El cielo vestido de nubes negras oscurecía el ambiente a pesar del día joven. La mañana amenazaba lluvia y los pocos transeúntes caminaban presurosos y encogidos, como queriendo protegerse dentro de los pesados sacos de lana nobsana.
El viento frío se filtraba por cualquier orificio, buscando con saña el calor de los cuerpos. Desde la ventana de su apartamento, Evaristo observaba el paisaje y disfrutaba de la confortable temperatura en su vivienda, el viento había traído una incipiente llovizna y las diminutas gotas empezaban a destruirse estrellándose contra los vidrios, produciendo un sonido similar al picoteo de miles de aves, queriendo escapar de la inclemencia del clima.
La intensidad de la lluvia variaba a cada momento, regalándole una sensación musical al oído melómano de nuestro personaje, quien intentaba ordenar las ideas en los anaqueles de su mente, de la misma manera como su abuelo Benedicto, organizaba los libros en la vieja biblioteca, la que le había legado, según había leído el notario la tarde anterior en su oficina:
— Y a mi nieto Evaristo, el “comelibros”, le dejo mi biblioteca, sé que queda en las buenas manos de mi nieto preferido.
En ese momento, pensó en rechazar el tesoro, pero el notario acto seguido continuó la lectura,
— Para no envainarlo con los cinco mil volúmenes, le lego también la casa del parque Santander, para que se organice con su familia. Eso cambió todo para beneficio de los proyectos de Evaristo.

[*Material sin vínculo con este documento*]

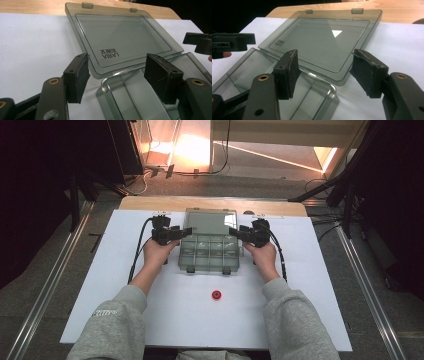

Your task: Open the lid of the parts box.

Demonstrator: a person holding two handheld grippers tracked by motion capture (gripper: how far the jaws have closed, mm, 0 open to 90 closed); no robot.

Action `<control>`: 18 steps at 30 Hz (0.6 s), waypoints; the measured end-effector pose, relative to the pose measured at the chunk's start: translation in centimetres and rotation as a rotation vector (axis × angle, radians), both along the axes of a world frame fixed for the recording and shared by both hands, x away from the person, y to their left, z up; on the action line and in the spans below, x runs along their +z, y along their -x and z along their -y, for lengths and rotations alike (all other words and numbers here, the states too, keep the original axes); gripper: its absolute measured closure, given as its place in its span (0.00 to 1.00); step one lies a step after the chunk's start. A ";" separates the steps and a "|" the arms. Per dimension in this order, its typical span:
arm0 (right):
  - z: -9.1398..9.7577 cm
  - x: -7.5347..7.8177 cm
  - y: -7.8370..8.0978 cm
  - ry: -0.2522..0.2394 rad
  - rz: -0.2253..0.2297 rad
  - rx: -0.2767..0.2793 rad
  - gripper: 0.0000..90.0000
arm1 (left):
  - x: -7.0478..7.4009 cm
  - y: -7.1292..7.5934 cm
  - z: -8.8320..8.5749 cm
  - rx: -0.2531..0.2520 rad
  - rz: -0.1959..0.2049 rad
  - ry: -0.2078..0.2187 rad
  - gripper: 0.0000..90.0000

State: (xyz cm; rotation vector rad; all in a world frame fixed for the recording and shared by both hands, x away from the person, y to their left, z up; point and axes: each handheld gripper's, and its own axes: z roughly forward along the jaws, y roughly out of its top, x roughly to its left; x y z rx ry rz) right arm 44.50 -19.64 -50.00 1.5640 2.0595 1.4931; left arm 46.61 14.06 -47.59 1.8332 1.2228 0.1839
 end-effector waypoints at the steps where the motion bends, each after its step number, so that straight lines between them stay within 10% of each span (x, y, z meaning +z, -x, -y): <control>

El ambiente del apartamento se empezó a inundar con el aroma a chocolate recién hervido, proveniente de la cocina, sustrayéndolo de sus pensamientos y alegrando su estómago vacío, mientras, María Isabel, su esposa, depositaba los pocillos humeantes en la mesa y le reclamaba con su dulzura acostumbrada a la vida:
¡Ciento veinte días llevamos en este encierro,
eso ya nos marca
con la dureza del hierro!
Y él, entre sorbo y sorbo, acompañándolos de bocados de queso y mogolla, respondía para aliviar la queja:
Todo marcha bien con buen genio
¡ya vendrán tiempos mejores
y los hierros se volverán flores!
Así, todo los días, entre reclamos y risas, Evaristo el periodista, se dedicaba a perseguir la noticia, contribuyendo con su trabajo a construir la memoria de la historia, antes de salir a la calle se envolvió en su abrigo, con un beso se despidió de su esposa, ellos sabían que en ese trabajo se sabía a qué hora salía, pero nunca la hora de regreso.
Ya en la calle, se acomodó el tapabocas, ajustó su sombrero, subió las solapas del cuello del abrigo hasta cubrir las orejas y avanzó resuelto protegido de la lluvia con su enorme paraguas, siempre con todos los sentidos alerta, la noticia podía aparecer en cualquier esquina y las primicias eran sus preferidas.
Sintió que su profesión se parecía a la del pescador y el cazador, que partían a su faena y nunca sabían dónde picaba el pez o donde saltaba la liebre, por eso, nunca bajaba la guardia, además, el confinamiento no confinaba la historia, y para registrarla, siempre estarían ellos, los periodistas, los cazadores de noticias las 24 horas, para alimentar a la sociedad con la realidad objetiva y su visión humanista.